● Exercise brief:
Each line of the data below from the one holding "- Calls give" to the one holding "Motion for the", inclusive, is to be reproduced exactly; no other line belongs in the answer.
********
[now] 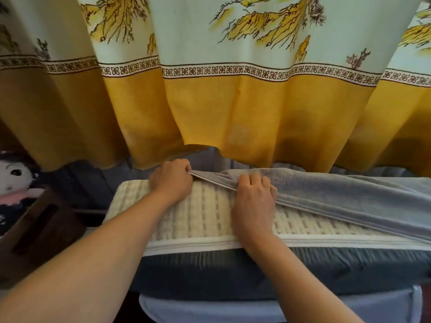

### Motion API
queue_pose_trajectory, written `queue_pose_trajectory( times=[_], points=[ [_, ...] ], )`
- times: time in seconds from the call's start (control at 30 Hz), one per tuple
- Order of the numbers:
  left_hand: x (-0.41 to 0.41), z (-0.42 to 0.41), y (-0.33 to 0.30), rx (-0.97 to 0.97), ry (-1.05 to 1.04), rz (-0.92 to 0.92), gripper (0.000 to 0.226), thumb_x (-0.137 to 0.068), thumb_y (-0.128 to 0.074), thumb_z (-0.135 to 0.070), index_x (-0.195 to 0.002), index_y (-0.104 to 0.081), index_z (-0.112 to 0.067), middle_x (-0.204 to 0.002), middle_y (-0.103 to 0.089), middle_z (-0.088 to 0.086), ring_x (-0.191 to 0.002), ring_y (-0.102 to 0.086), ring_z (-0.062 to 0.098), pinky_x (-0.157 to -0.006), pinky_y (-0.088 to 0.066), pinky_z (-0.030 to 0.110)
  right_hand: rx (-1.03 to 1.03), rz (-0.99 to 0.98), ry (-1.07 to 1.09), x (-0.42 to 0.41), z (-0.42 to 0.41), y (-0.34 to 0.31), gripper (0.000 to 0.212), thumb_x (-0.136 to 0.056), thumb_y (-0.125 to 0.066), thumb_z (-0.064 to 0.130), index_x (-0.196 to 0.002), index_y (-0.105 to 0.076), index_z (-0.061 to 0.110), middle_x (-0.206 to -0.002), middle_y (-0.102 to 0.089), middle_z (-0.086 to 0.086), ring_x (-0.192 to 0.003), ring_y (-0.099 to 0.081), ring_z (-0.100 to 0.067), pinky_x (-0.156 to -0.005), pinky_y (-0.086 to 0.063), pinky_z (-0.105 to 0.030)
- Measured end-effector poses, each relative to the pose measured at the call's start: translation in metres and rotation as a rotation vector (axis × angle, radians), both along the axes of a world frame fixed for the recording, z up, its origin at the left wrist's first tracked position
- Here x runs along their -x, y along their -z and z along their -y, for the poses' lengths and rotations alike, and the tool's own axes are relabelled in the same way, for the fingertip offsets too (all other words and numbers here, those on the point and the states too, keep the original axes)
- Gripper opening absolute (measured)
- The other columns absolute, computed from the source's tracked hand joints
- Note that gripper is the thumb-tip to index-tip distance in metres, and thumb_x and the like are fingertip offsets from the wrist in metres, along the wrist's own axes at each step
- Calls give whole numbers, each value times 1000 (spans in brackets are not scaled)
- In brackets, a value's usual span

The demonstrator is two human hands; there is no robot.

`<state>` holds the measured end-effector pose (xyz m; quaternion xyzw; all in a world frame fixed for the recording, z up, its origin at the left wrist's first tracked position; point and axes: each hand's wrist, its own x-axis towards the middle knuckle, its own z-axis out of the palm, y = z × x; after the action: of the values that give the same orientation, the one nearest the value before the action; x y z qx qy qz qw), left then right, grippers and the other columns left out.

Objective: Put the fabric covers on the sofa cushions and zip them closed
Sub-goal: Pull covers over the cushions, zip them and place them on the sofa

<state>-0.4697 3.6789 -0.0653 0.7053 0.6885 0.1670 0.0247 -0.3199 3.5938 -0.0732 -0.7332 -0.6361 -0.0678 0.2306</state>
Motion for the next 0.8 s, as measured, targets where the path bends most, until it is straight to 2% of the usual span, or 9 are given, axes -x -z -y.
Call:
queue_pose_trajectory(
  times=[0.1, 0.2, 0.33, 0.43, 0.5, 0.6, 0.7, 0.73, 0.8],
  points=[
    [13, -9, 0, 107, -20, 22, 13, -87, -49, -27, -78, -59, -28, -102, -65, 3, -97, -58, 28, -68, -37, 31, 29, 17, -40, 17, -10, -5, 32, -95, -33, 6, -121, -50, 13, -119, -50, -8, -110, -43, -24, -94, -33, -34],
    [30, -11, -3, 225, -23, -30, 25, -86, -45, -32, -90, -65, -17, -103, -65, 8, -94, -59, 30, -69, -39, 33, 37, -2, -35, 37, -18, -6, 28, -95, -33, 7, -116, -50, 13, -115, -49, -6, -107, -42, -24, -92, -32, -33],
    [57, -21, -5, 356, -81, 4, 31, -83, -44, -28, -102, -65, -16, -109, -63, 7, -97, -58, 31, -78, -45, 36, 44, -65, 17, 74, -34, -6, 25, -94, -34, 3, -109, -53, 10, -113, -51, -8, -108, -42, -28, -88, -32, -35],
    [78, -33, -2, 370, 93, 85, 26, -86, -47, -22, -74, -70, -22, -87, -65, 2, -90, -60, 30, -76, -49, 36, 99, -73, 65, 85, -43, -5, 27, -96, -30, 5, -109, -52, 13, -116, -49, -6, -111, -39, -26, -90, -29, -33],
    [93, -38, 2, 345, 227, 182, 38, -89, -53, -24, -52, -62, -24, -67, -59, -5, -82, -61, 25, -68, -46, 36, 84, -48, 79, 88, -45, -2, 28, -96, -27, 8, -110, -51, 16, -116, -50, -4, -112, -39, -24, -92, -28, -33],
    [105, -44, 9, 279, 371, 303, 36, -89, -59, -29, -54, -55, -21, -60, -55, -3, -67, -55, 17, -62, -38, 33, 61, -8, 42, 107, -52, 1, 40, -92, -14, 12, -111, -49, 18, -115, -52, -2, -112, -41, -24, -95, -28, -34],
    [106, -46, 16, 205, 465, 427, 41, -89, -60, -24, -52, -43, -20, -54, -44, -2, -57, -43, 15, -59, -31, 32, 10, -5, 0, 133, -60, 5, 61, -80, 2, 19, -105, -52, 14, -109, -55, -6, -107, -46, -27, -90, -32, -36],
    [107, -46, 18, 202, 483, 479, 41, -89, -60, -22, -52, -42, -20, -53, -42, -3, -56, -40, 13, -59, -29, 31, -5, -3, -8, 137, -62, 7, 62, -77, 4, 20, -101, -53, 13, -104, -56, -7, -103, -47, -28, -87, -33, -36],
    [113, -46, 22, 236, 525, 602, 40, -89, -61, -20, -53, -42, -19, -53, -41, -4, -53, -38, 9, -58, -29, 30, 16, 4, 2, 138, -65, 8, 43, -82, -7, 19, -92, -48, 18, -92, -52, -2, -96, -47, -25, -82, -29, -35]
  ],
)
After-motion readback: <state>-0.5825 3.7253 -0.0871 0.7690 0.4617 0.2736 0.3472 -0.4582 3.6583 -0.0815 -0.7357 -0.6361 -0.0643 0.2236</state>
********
● Problem solution:
- Calls give whole numbers, each value times 1000 (spans in brackets are not scaled)
- In brackets, a value's usual span

The demonstrator is two human hands; there is no robot.

`<state>` holds the measured end-effector pose (xyz m; quaternion xyzw; all in a world frame fixed for the recording, z up, its origin at the left wrist's first tracked position; point and axes: each hand's wrist, its own x-axis towards the middle knuckle, its own z-axis out of the palm, y = z × x; after the action: of the values that give the same orientation, the one nearest the value before the action; x y z qx qy qz qw), left then right, grippers and the other columns left out.

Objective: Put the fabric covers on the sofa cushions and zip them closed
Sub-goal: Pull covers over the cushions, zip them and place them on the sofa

<state>-0.4697 3.6789 -0.0653 0.7053 0.6885 0.1670 0.0247 -0.3199 3.5938 -0.0732 -0.7332 -0.6361 -0.0678 0.2306</state>
Motion for the next 0.8 s, as measured, targets where the path bends most, until it is straight to 2% of the usual span, or 9 are given, axes -x -z -y.

Work on the exercise is now finished.